Control of Molecular Orientation in Naphthalene Diimides

Abstract

Lead halide perovskite solar cells represent attractive cost-effective and solution-processable photovoltaics. At present, the record-high performance perovskite solar cells are based on an n-i-p device configuration, in which metal oxides, such as TiO2, are generally utilized as electron transporting layer. Deposition of metal oxides usually requires high temperature sintering process, which prevents mass production and application to flexible devices on plastic substrates. Here, we focused on the naphthalene diimide (NDI) skeleton as alternative transparent n-type materials. By introducing hydrogen atoms at the imide moiety (NDI-H), we envisioned the achievement of face-on orientation on the substrates, which is preferable for vertical charge transport, by the formation of intermolecular N–H···O hydrogen bondings. To realize both the solution-processability and the durability to the deposition of the upper layers, we designed NDI-Boc having tert-butoxycarbonyl (Boc) solubilizing groups at the imide moiety, which can be cleaved by simple thermal annealing.
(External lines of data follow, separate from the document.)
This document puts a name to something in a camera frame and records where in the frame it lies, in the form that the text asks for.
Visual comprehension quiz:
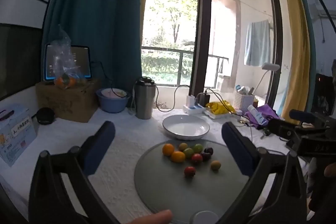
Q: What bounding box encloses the steel tumbler with black lid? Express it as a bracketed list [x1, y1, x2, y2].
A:
[134, 77, 156, 120]

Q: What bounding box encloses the grey round tray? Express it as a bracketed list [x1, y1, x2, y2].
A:
[134, 139, 252, 224]

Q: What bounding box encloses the blue and white carton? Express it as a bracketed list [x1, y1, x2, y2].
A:
[0, 105, 37, 167]

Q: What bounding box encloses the clear bag of oranges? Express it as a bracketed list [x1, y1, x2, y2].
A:
[50, 25, 87, 89]

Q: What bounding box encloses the cardboard box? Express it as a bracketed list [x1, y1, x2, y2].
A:
[35, 78, 101, 123]

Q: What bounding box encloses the person's right hand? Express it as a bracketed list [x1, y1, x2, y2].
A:
[323, 163, 336, 178]

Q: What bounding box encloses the yellow curtain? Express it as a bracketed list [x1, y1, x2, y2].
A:
[270, 0, 311, 119]

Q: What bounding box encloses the white desk lamp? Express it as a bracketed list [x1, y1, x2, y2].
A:
[253, 63, 281, 98]

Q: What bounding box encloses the balcony railing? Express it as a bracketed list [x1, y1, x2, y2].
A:
[141, 46, 229, 88]

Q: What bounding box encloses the hanging light blue towel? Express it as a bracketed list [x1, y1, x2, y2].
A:
[244, 20, 271, 66]

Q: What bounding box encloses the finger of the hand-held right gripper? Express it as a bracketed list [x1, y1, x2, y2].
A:
[268, 119, 305, 139]
[289, 109, 336, 128]

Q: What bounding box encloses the purple bag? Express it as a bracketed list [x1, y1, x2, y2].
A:
[244, 105, 280, 130]

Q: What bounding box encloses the white round plate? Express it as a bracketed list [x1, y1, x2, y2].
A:
[162, 114, 210, 141]

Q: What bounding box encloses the white tube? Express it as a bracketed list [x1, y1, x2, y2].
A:
[247, 105, 268, 125]

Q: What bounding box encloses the person's left hand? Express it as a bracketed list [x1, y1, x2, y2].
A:
[123, 210, 173, 224]

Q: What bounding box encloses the dark door frame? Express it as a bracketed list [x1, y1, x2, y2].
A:
[189, 0, 213, 98]

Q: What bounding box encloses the white flat box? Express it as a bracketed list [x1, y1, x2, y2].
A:
[206, 109, 243, 120]

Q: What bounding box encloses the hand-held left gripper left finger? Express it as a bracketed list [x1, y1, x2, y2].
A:
[28, 120, 116, 224]

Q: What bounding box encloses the white woven basket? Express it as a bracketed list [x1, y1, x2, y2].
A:
[233, 91, 255, 112]

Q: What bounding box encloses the white textured tablecloth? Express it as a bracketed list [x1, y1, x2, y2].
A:
[0, 98, 310, 224]

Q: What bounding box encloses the white cable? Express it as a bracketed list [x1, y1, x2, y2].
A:
[249, 122, 289, 154]

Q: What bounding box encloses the dark panel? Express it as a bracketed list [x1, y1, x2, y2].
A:
[0, 23, 44, 101]

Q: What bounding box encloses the black charger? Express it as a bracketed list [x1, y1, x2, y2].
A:
[197, 93, 210, 107]

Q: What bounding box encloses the white bowl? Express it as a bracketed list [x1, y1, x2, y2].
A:
[101, 88, 128, 98]

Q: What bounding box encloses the black round speaker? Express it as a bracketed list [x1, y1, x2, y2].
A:
[36, 108, 55, 125]

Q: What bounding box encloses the orange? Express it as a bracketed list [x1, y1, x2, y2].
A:
[171, 151, 186, 163]
[162, 143, 175, 156]

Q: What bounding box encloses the black cable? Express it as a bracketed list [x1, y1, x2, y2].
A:
[91, 61, 137, 114]
[205, 88, 244, 117]
[156, 85, 191, 112]

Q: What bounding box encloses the yellow plastic bag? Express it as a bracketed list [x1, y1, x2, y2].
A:
[205, 101, 236, 115]

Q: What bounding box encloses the tablet with blue case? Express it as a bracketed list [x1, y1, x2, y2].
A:
[43, 43, 92, 82]

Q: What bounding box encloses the white power strip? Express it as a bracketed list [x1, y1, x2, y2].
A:
[183, 104, 208, 115]

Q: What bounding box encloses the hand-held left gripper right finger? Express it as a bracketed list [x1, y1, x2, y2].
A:
[221, 121, 307, 224]

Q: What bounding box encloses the blue plastic basin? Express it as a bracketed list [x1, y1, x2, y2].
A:
[96, 88, 131, 113]

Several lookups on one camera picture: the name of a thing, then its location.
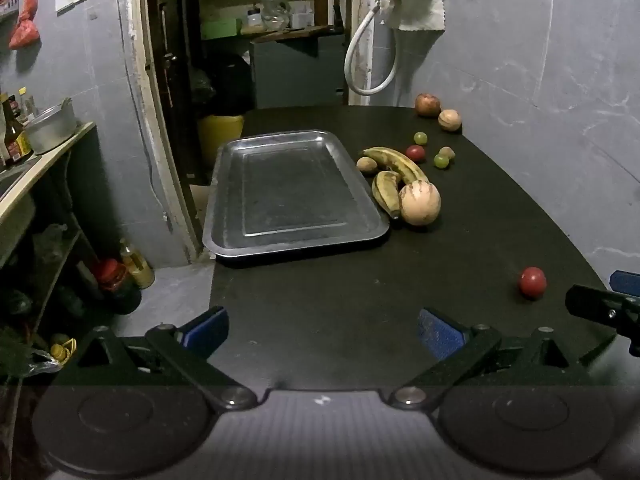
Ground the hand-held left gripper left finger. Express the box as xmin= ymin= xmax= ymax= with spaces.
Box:
xmin=65 ymin=306 xmax=260 ymax=411

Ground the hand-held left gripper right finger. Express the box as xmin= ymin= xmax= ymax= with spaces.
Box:
xmin=389 ymin=307 xmax=591 ymax=410

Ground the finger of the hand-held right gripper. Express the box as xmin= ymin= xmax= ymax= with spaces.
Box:
xmin=610 ymin=270 xmax=640 ymax=295
xmin=565 ymin=284 xmax=640 ymax=356

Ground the large striped pepino melon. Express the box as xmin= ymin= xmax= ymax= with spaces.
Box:
xmin=398 ymin=180 xmax=442 ymax=226

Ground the short spotted banana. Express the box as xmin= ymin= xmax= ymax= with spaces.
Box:
xmin=371 ymin=170 xmax=403 ymax=220

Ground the metal baking tray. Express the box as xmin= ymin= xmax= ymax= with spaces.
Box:
xmin=202 ymin=130 xmax=391 ymax=265

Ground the long yellow banana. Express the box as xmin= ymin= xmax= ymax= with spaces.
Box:
xmin=362 ymin=146 xmax=431 ymax=186

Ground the cooking oil bottle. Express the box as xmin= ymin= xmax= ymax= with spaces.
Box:
xmin=119 ymin=239 xmax=156 ymax=290

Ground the red-lidded dark jar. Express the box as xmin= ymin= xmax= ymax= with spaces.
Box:
xmin=90 ymin=258 xmax=143 ymax=315

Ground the cardboard sheet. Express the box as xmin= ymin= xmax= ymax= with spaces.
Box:
xmin=189 ymin=184 xmax=217 ymax=257

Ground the yellow-capped container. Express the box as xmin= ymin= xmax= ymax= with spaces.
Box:
xmin=50 ymin=338 xmax=78 ymax=364

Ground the yellow jerry can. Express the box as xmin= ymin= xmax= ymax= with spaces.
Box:
xmin=197 ymin=114 xmax=245 ymax=166

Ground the red apple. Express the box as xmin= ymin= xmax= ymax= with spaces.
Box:
xmin=415 ymin=92 xmax=442 ymax=118

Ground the wooden shelf counter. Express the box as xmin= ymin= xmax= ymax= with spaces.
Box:
xmin=0 ymin=121 xmax=99 ymax=391

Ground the metal sink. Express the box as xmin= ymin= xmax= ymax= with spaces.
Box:
xmin=0 ymin=165 xmax=27 ymax=197

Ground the metal pot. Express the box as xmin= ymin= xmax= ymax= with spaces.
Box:
xmin=24 ymin=99 xmax=78 ymax=155

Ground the dark sauce bottle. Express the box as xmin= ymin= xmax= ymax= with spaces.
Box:
xmin=0 ymin=94 xmax=34 ymax=166

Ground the dark cabinet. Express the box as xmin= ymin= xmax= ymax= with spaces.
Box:
xmin=249 ymin=30 xmax=347 ymax=109

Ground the green box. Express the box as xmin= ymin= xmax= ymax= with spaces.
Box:
xmin=200 ymin=19 xmax=243 ymax=40

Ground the clear plastic bag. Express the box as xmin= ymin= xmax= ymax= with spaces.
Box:
xmin=260 ymin=0 xmax=292 ymax=30

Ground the white wall cable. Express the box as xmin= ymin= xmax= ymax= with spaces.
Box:
xmin=114 ymin=0 xmax=169 ymax=222

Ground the white hose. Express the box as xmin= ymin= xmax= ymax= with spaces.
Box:
xmin=345 ymin=0 xmax=398 ymax=96

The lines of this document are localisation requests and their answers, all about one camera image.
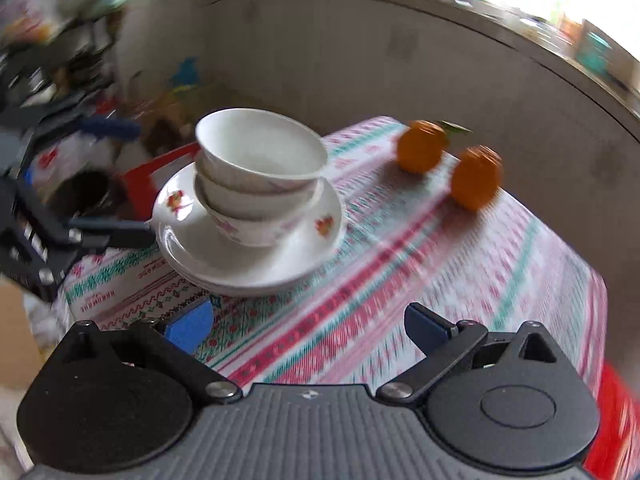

Infrared p-polarized multiple-angle incidence resolution spectroscopy (pMAIRS) not only confirmed the cleavage of the Boc group, but also revealed that the molecular orientation of NDI changed from edge-on to face-on during the cleavage process. Furthermore, NDI-H film works as electron transporting layer in n-i-p type planer perovskite solar cells with the power conversion efficiency of 10.7%.